All of the governments involved understand the argument for coordinated action. The imbalances have been created at least partly by a mismatch of policies—notably, the overborrowing by America’s government, China’s increasingly irrational zeal to maintain an overly competitive currency, and the failure in so much of Europe to undertake the economic reforms (such as the intended loosening of labor rules in France) that would lower unemployment and spur growth.

The changes in policy needed to restore international balance are desirable for domestic reasons, in any case. Federal overborrowing would hurt Americans in the end even if the international imbalances were not getting out of hand; a stronger renminbi would help American exports, but it would be good for China’s consumers too; Europe, presumably, would prefer lower unemployment and faster growth.

But since these issues are internationally linked, and at the moment to an unusual degree, there is an unusually sweet opportunity to devise an approach that recognizes and exploits the connections. For instance, a smaller American budget deficit would reduce demand in the economy. This contractionary effect could be offset by a coordinated rise in China’s currency and pro-growth economic reform in Europe.

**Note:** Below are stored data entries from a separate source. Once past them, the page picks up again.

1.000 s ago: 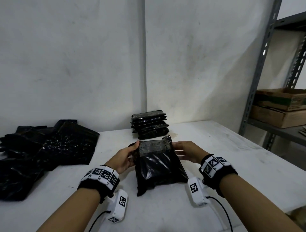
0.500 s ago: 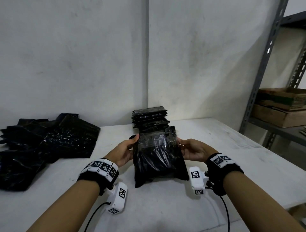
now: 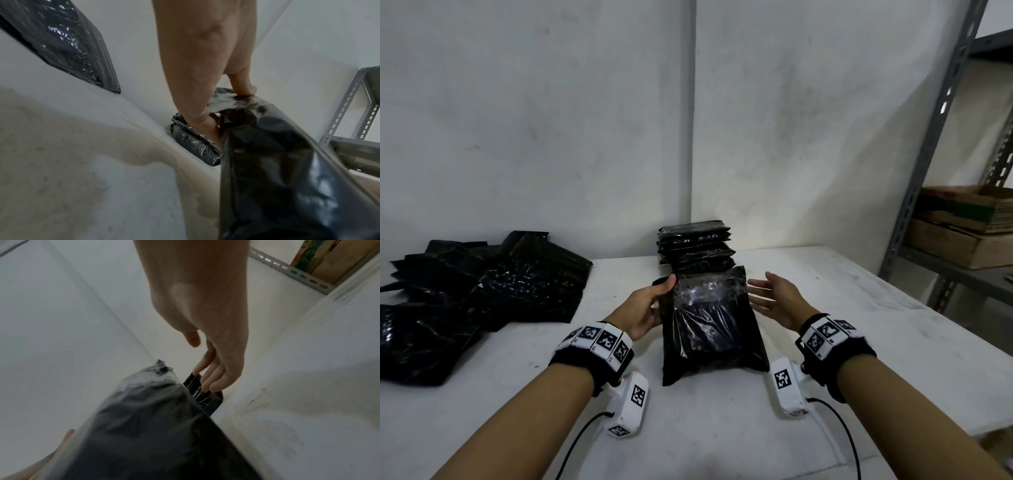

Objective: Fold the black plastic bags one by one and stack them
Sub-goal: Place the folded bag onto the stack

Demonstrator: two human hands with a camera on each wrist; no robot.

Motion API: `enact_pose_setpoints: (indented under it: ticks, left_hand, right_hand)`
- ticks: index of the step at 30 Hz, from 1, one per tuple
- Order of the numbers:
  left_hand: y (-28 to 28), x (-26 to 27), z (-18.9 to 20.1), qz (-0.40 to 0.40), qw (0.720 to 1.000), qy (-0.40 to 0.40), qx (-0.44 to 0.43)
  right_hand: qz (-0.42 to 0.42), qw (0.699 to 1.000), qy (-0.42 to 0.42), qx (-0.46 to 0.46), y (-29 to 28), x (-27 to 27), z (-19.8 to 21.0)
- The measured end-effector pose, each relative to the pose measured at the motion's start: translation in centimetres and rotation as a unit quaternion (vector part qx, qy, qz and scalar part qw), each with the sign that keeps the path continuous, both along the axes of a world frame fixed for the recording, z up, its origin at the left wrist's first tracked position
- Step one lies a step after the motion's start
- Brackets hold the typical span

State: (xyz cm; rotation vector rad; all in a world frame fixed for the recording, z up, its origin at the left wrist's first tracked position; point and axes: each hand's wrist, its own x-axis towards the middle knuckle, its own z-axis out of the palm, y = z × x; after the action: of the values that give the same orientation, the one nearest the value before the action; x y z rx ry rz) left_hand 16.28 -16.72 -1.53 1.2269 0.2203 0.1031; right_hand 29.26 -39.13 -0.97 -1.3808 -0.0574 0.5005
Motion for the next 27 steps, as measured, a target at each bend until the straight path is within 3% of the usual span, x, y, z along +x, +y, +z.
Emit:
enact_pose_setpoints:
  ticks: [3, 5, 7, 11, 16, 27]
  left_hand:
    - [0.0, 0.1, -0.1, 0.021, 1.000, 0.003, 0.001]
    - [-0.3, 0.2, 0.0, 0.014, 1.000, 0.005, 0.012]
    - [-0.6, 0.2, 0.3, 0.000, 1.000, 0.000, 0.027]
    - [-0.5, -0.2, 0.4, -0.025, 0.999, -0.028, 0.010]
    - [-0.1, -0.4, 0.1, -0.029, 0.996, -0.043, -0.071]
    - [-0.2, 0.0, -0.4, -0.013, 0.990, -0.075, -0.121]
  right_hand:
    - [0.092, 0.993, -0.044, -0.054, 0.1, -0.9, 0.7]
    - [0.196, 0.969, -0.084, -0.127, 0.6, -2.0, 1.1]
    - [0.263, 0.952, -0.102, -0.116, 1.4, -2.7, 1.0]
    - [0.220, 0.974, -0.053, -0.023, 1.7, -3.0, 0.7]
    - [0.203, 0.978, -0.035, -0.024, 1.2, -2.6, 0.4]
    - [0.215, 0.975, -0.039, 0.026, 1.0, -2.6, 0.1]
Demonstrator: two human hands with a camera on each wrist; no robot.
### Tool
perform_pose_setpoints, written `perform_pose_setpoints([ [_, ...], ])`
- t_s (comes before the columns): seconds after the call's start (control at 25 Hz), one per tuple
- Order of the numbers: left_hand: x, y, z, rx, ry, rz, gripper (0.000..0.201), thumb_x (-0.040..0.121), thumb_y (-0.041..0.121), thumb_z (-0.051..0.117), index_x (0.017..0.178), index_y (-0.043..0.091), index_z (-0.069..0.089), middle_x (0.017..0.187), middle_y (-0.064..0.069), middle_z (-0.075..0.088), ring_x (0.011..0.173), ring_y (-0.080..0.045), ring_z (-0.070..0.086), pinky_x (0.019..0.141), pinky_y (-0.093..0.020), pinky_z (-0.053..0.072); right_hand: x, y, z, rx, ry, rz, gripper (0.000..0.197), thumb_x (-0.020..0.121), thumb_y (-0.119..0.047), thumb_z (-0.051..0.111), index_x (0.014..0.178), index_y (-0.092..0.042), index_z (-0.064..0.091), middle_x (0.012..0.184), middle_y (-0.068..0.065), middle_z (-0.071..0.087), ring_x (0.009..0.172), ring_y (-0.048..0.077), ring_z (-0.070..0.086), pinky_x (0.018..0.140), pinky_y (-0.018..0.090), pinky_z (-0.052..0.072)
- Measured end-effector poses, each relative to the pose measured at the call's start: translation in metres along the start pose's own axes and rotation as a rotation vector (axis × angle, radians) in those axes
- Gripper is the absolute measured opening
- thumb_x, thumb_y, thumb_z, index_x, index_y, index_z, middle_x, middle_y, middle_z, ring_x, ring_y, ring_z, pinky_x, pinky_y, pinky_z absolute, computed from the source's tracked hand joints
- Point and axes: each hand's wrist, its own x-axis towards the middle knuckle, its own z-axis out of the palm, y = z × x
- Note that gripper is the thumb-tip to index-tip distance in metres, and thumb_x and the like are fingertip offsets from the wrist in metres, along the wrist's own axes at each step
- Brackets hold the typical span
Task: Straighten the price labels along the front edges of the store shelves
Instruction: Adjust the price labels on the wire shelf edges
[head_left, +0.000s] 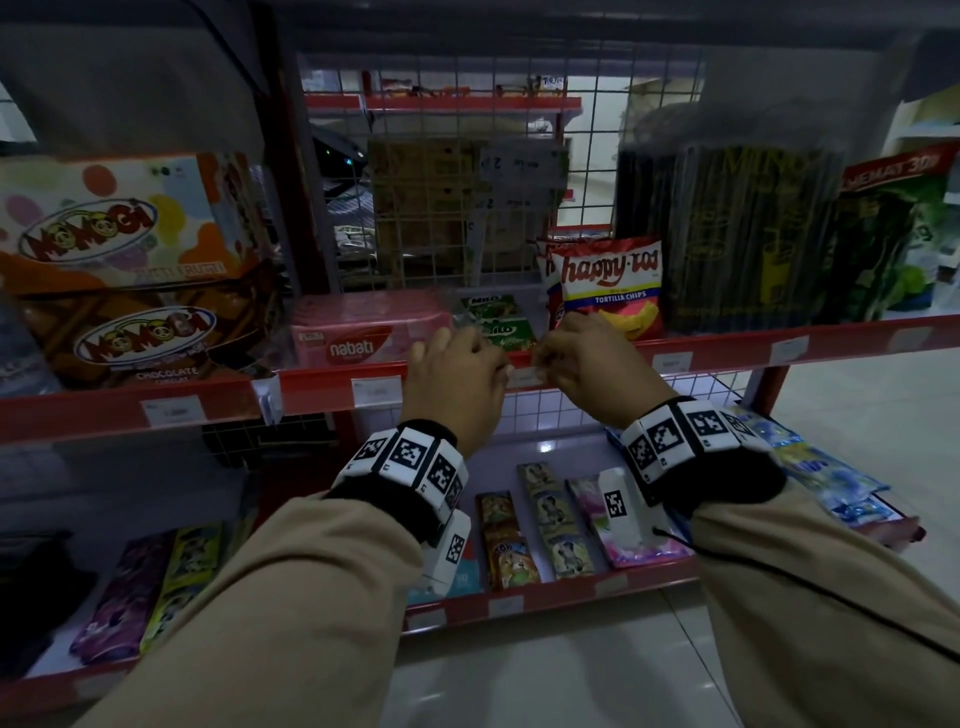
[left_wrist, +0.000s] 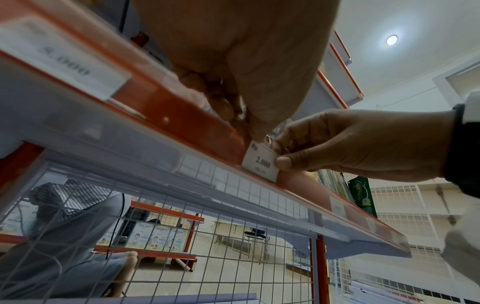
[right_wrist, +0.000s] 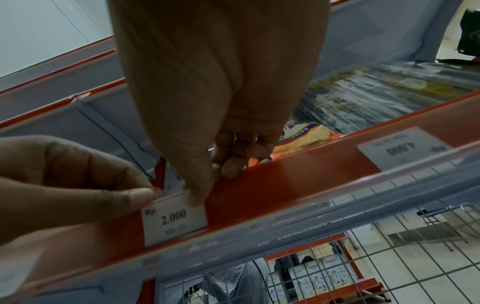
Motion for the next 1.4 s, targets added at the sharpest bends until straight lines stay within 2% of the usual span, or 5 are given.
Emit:
perform_pose_setpoints([
  [0.4, 0.001, -0.001, 0.000, 0.004, -0.020, -0.001, 0.022, 0.096, 0.036, 0.044, 0.107, 0.023, 0.058, 0.109, 0.000, 0.056, 0.104, -0.025, 0.045, 0.088, -0.039, 0.029, -0.001, 0.001, -0.001, 0.010, -0.004, -0.006, 0.013, 0.086, -0.016, 0.065, 0.100, -0.014, 0.066, 0.102, 0.007, 0.057, 0.095, 0.024, 0.045, 0.076, 0.028, 0.032],
  [0.72, 0.002, -0.002, 0.001, -0.008, -0.009, -0.003, 0.020, 0.096, 0.036, 0.046, 0.104, 0.024, 0.060, 0.107, 0.000, 0.058, 0.103, -0.025, 0.046, 0.086, -0.038, 0.027, -0.004, 0.001, 0.004, 0.061, 0.066, 0.013, 0.015, 0.083, -0.014, 0.068, 0.097, -0.012, 0.063, 0.097, 0.007, 0.058, 0.093, 0.026, 0.047, 0.078, 0.036, 0.040],
  [0.92, -0.002, -0.003, 0.002, 0.005, 0.056, 0.027, 0.008, 0.091, 0.023, 0.054, 0.098, 0.023, 0.058, 0.102, 0.001, 0.059, 0.096, -0.026, 0.048, 0.081, -0.037, 0.028, -0.008, -0.002, 0.010, 0.071, 0.140, 0.028, 0.014, 0.081, -0.011, 0.068, 0.094, -0.011, 0.063, 0.099, 0.009, 0.057, 0.096, 0.028, 0.046, 0.078, 0.039, 0.041],
  [1.16, -0.006, -0.004, 0.001, 0.032, 0.097, 0.037, 0.011, 0.085, 0.012, 0.056, 0.092, 0.019, 0.060, 0.101, -0.004, 0.054, 0.093, -0.027, 0.047, 0.078, -0.036, 0.028, -0.015, -0.006, 0.013, 0.001, 0.229, 0.033, 0.013, 0.081, -0.011, 0.066, 0.093, -0.010, 0.062, 0.100, 0.010, 0.057, 0.097, 0.031, 0.044, 0.076, 0.039, 0.040],
  [1.4, -0.018, -0.005, 0.001, 0.110, 0.090, 0.074, 0.035, 0.085, 0.016, 0.058, 0.119, 0.022, 0.059, 0.117, -0.002, 0.052, 0.107, -0.027, 0.044, 0.086, -0.038, 0.031, -0.027, -0.006, 0.022, -0.054, 0.319, -0.007, 0.024, 0.078, -0.002, 0.060, 0.102, -0.006, 0.063, 0.103, 0.014, 0.057, 0.097, 0.034, 0.047, 0.073, 0.042, 0.045],
])
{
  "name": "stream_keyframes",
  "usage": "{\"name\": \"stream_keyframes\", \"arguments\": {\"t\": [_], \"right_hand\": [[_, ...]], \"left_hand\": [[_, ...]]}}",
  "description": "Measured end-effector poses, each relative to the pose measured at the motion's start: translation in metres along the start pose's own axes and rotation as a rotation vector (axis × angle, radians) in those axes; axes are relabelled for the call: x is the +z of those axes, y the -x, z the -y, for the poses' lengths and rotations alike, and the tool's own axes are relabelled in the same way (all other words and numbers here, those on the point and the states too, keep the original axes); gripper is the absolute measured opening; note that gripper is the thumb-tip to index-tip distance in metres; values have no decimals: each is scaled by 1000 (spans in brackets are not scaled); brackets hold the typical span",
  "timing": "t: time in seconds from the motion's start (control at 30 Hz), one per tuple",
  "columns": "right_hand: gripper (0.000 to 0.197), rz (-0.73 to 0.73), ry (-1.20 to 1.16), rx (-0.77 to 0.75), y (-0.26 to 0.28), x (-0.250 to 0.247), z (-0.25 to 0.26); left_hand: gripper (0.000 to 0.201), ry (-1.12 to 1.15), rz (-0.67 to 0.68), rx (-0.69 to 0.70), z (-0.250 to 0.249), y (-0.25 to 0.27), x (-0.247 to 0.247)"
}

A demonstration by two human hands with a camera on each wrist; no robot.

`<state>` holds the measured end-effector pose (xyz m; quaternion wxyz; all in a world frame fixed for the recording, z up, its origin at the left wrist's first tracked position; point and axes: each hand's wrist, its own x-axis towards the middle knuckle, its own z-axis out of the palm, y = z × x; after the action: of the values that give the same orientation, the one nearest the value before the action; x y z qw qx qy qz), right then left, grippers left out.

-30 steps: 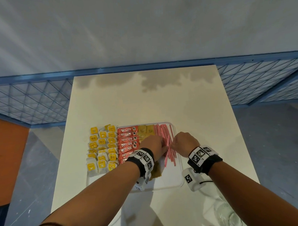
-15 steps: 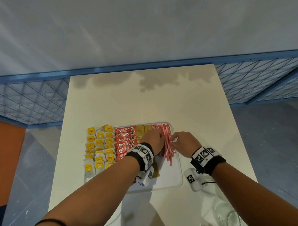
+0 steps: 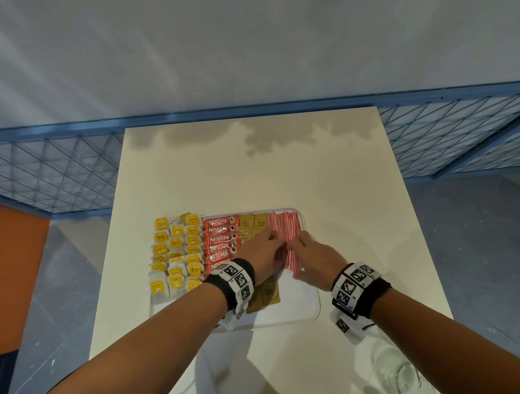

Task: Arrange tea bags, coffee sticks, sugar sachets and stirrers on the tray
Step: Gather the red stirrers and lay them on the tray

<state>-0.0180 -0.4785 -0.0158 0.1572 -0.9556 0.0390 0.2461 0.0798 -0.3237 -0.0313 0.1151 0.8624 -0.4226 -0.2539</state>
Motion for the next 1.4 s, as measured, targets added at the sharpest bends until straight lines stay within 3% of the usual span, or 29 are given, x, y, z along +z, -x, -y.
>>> {"name": "stream_keyframes", "arguments": {"t": [0.2, 0.33, 0.43, 0.63, 0.8, 1.03, 1.17, 1.4], "right_hand": [[63, -48, -62, 64, 1, -7, -3], [65, -59, -3, 81, 3, -2, -2], [63, -73, 38, 75, 3, -1, -1], [82, -17, 90, 43, 1, -3, -4], [72, -42, 90, 35, 1, -6, -6], [81, -18, 67, 61, -1, -2, -3], [69, -79, 43, 72, -3, -3, 0], [77, -45, 95, 56, 1, -4, -1]], "left_hand": [[60, -128, -15, 76, -2, 2, 5], [60, -142, -18, 114, -9, -1, 8], [60, -113, -6, 102, -12, -4, 8], [71, -78, 8, 82, -7, -6, 3], [73, -68, 16, 72, -8, -6, 1], [77, -90, 0, 58, -6, -6, 6], [79, -91, 4, 47, -6, -7, 10], [83, -120, 21, -1, -7, -7, 9]]}}
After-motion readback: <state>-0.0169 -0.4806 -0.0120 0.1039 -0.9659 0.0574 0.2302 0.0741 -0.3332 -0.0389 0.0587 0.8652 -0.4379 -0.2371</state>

Unfortunately, seeing a need to act and being able to act—especially in unison—are two different things. The policies required by each country must be passed by domestic legislatures and (even in China’s case) sold to domestic interests. Used intelligently, a G-8-wide or broader agreement could ease that political burden. It could tell the world, “We’re all in this together, each of us playing a part.” The imprimatur of an international resolution and the perception of foreign “concessions” can be useful crutches for political action.

The leaders who will gather in Saint Petersburg seem to understand this too. In April their finance ministers and central-bank governors agreed to a new mandate for the International Monetary Fund, asking it to study the imbalance (as if it had not already been doing so: the fund issued strong warnings about all of this four years ago) and publish recommendations for an internationally coordinated approach to resolving it.

Up to a point, this is encouraging. But the IMF has no power to force these governments to act. They are not borrowing from the IMF, unlike the small, poor, near-bankrupt countries that it is accustomed to supervising. It has no leverage except persuasion—and if it has a care for its own continued existence, it had better use even that with extreme circumspection. (What would Congress make of the IMF’s appearing to dictate American fiscal policy?)

The IMF might serve as a useful prod, but real leadership—starting with strong public statements of support and commitment—must come from the crippled heads of state in Saint Petersburg. Unfortunately, the politics of weakness often tugs in another, less productive direction—especially before a crisis actually boils over. It will be tempting for these leaders to say, “This problem is mainly China’s fault, and Europe’s fault. The IMF should force them to act.” Blaming foreigners is a time-tested political strategy. If that strategy is invoked, the IMF, the summit, or whatever mode of international cooperation is adopted may actually slow reforms further.

So here’s the key question, which the summit will at least begin to answer: After all of the political and economic calculations have been done, what do enfeebled governments really see—an opportunity to act more effectively, or just somebody else to blame?